Aim of the task
Some entries follow. Reproduce exactly the lines starting at the one with "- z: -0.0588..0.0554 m" and stopping after the one with "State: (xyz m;".

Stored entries
--- START ---
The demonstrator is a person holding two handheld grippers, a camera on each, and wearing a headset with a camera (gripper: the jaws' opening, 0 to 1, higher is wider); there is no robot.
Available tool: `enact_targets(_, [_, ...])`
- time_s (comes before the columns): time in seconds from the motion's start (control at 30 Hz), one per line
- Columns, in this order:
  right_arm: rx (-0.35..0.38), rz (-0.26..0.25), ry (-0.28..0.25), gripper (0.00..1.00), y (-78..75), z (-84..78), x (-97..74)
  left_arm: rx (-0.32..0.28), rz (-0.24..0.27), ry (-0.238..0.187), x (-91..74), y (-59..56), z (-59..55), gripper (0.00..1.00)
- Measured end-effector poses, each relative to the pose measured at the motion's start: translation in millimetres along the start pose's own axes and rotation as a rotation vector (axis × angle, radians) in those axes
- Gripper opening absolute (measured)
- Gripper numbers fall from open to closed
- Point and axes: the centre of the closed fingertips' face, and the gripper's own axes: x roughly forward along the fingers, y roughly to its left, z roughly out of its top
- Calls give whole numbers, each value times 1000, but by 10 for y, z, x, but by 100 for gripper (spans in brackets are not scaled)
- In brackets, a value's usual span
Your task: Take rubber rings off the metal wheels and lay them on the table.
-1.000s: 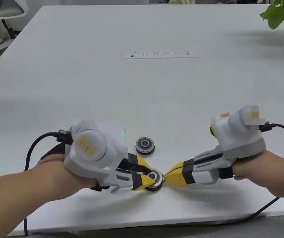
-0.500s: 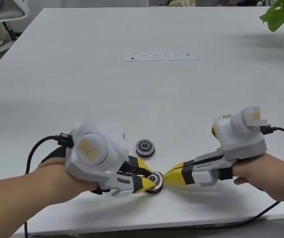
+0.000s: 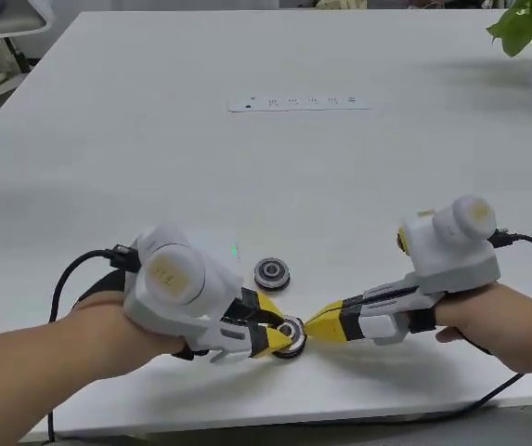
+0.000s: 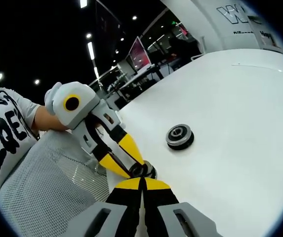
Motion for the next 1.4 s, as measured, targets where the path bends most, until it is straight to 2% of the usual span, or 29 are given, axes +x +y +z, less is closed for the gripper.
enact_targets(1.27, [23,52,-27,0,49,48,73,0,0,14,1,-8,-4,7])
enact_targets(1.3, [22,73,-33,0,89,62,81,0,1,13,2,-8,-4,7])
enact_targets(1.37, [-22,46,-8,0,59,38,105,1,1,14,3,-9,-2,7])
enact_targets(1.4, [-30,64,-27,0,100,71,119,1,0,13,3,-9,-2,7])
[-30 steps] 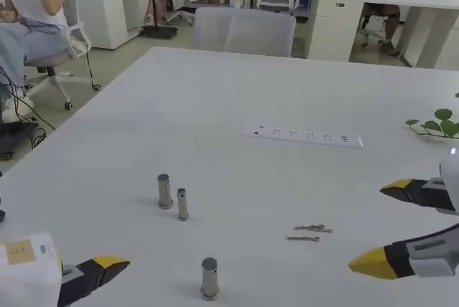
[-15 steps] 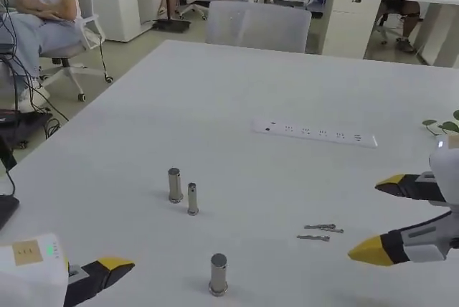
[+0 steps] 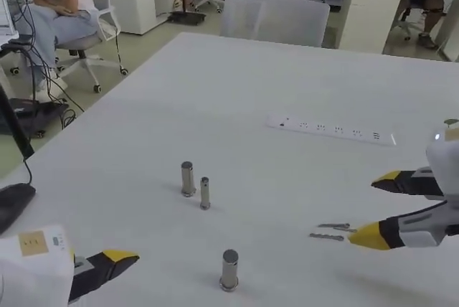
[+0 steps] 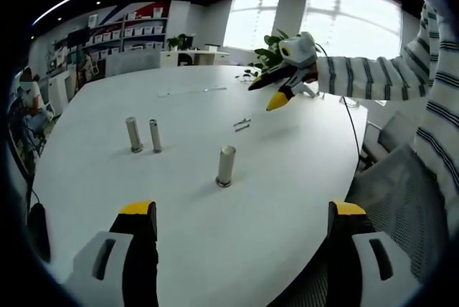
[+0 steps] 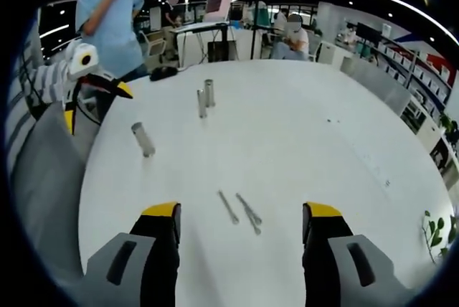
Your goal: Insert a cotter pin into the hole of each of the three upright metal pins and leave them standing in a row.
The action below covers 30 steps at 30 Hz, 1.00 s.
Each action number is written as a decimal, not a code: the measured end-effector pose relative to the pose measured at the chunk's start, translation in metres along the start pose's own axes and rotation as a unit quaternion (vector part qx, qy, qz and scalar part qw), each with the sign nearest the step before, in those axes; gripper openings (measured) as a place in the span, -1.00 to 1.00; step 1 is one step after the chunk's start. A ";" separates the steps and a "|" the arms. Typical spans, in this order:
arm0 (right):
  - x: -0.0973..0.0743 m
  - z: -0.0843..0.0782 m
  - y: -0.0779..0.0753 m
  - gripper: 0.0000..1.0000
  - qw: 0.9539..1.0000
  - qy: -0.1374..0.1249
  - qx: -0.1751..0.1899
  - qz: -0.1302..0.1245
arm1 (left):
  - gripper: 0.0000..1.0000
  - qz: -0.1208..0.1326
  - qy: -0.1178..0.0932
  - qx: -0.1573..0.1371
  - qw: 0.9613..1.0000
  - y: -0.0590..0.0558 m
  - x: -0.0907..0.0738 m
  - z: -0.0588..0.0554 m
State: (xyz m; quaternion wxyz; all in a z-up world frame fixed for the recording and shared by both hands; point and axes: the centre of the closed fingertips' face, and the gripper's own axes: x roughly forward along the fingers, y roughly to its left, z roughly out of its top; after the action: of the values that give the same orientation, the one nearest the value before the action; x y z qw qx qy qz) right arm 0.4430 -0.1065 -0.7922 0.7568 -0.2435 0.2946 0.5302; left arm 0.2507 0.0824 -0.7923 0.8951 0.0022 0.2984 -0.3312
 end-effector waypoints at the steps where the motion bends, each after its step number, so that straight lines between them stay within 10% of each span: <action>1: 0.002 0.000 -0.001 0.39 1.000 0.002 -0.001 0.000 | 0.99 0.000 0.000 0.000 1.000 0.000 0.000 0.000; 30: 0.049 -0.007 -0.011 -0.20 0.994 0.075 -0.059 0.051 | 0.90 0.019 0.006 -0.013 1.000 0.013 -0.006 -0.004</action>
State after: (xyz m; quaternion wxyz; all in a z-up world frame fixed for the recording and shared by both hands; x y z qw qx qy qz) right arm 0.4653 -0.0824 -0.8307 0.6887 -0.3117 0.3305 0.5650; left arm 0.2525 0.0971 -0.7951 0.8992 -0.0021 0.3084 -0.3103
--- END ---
Solution below
  - z: -0.0588..0.0554 m
State: (xyz m; quaternion wxyz; all in a z-up world frame fixed for the recording and shared by both hands; point and axes: the centre of the closed fingertips' face, and the gripper's own axes: x roughly forward along the fingers, y roughly to its left, z roughly out of its top; after the action: of the values that give the same orientation, the one nearest the value before the action; x y z qw qx qy qz) right arm 0.4430 -0.1065 -0.7922 0.7568 -0.2435 0.2946 0.5302; left arm 0.2507 0.0824 -0.7923 0.8951 0.0022 0.2984 -0.3312

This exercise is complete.